The question before the court in the instant case is an important one from the standpoint of the public. In many communities in this state there is only one hospital serving public and private patients alike. It, therefore, does not appear to me that a hospital commission, or hospital board, operating such a public hospital should be able by resolution to deprive the patient of the right to be attended by a doctor *571of medicine of his own choice, when such doctor is duly licensed and is admittedly a competent and qualified member of the medical staff of such a hospital.

The question is also important to doctors of medicine who have given their time and money to become qualified and competent in the various specialities in medicine.
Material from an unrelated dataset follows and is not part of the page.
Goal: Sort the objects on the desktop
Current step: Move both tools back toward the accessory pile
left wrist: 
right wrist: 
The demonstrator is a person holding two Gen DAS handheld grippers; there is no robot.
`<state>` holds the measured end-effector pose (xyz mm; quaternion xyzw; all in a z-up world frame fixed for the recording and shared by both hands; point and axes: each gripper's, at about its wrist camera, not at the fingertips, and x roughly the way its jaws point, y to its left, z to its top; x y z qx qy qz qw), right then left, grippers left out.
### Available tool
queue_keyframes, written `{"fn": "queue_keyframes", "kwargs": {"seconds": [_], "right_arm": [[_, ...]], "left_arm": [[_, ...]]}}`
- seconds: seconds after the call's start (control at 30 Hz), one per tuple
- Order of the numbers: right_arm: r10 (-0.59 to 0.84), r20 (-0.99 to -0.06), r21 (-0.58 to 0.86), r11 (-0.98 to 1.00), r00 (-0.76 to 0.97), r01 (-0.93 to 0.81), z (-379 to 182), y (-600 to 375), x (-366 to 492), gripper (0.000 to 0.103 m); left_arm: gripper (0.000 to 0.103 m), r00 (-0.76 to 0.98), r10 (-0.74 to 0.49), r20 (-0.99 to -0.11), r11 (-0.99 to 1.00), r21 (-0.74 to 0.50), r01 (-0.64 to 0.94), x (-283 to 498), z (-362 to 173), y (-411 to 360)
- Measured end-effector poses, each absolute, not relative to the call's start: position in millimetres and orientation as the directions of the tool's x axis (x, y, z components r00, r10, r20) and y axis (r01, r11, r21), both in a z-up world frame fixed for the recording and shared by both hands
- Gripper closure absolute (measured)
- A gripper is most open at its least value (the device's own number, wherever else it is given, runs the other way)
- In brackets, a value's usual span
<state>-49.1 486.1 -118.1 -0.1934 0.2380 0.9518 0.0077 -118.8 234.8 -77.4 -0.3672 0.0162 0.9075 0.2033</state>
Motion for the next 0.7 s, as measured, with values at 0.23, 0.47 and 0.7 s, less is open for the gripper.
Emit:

One who has done so, and who has been admitted to the medical staff of a hospital, ought not to have his privilege nullified, as has been attempted in this case. The question is not one of a doctor seeking admission to the staff of a hospital.

Although the writer of this dissent was not present at the oral argument, this case has been submitted to him on the record and briefs as provided for under Supreme Court Rule XIII (222 Minn, xxxvi), which provides in part as follows: “Whenever any member of the court is not present at the oral argument of a case, such case shall be deemed submitted to such member of the court on the record and briefs therein and when during the consideration of a case there is a change in the personnel of the court the case shall be deemed submitted to the new member or members on the record and briefs.”